The session ID itself is stored on the client by one or two mechanisms:

  • cookie - The client browser sends this cookie to the server on each request allowing the server to re-establish session-state.
  • URL rewriting - the URLs in pages delivered to the client by the server have the session ID encoded. When the user clicks on such a URL, the session ID is sent to the server, allowing the server to re-establish session state.

The server is configured to use the selected approach. Servlets and JSP should be coded to work regardless of the method configured. Specifically, use the HttpServletResponse.encodeURL() method to encode all URLs. This method checks if URL rewriting is enabled, and if so, performs the encoding.

The data associated with a session ID can be stored in the HTTP session object, where it can be accessed by JSPs and servlets, or in session beans.
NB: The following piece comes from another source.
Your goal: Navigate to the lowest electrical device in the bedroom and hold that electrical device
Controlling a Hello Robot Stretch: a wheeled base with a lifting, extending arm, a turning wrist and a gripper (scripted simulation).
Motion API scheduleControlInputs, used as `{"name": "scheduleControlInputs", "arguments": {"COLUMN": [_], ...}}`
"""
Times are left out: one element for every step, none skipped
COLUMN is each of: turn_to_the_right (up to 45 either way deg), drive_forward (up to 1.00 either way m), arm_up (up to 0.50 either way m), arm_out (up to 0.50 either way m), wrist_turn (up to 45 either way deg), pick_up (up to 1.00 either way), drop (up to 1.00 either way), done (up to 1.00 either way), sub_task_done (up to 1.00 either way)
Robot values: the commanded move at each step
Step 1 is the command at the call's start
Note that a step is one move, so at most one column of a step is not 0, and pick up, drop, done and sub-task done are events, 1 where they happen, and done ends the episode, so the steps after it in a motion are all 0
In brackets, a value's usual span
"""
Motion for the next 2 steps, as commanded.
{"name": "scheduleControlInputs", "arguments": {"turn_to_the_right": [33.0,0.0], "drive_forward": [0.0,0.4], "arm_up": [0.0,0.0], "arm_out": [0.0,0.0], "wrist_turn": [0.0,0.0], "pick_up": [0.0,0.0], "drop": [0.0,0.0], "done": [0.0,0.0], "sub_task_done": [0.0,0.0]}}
Both the session ID and associated data should be set to time-out, so that session data that has not been used in a long time does not consume resources indefinitely. The architect should select an appropriate time-out period.

Selecting the Right Mechanism

Architects should consider storing session state in the client for reasons of simplicity and performance. When the state is managed and stored at the client, servers do not have to expend resources to store state information or to ensure its consistency. The downside of storing the state information with the client is that the information needs to be sent up to the server whenever needed, thus causing network latency related issues. There may be also be security considerations, if there is session state data that you do not wish to be exposed to the client. In this case, encryption may be an option.

If your application has large amounts of session state, it is generally preferable to store this state on the server, where there are generally fewer size and type limitations.

Generally session state related to presentation concerns should be stored in the HTTP session object, while stateful session beans should contain state required for correctly implementing business logic. Duplication of state data should be avoided - instead, move any duplicated state data into the HTTP session, and pass this data into the session bean as parameters on session bean method invocations, as required.

If session data stored on the server must survive the failure of a server node, then consider using a mechanism to persist or replicate session data.

Designing Longer-Lived State

Session data is for short-lived client data that times out. There may also be a need for data that survives for much longer periods of time.

The right mechanism for such data depends on the nature of the data being stored. Cookies, flat files, XML files, and databases are all options. For database access, an entity bean is generally the best choice. See Guideline: Entity Beans for details.